▸ **Your assignment**
The records should be repeated word for word, pictures excluded.

▸ **Dataset records**

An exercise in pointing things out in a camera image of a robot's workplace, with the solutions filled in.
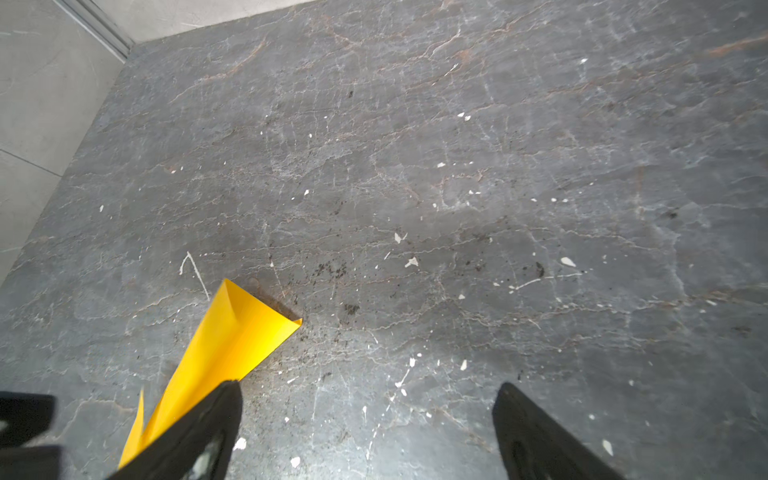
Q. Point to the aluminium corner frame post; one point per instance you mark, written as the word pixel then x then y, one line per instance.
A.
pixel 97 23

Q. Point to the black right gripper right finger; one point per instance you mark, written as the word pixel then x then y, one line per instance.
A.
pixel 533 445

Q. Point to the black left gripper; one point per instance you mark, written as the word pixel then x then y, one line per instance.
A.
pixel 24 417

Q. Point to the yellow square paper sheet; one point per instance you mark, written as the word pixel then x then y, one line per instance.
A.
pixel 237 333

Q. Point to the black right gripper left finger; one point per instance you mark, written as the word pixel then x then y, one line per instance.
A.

▸ **Final answer**
An exercise in pointing things out in a camera image of a robot's workplace, with the solutions filled in.
Q. Point to the aluminium corner frame post; one point per instance you mark, written as the word pixel then x then y, one line per instance.
A.
pixel 97 23

Q. Point to the black right gripper right finger; one point per instance you mark, written as the word pixel then x then y, one line per instance.
A.
pixel 533 445

Q. Point to the black left gripper; one point per instance you mark, written as the word pixel then x then y, one line per instance.
A.
pixel 24 417

Q. Point to the yellow square paper sheet; one point per instance you mark, written as the word pixel then x then y, one line per instance.
A.
pixel 237 333

Q. Point to the black right gripper left finger; one point per instance you mark, written as the word pixel then x then y, one line per instance.
A.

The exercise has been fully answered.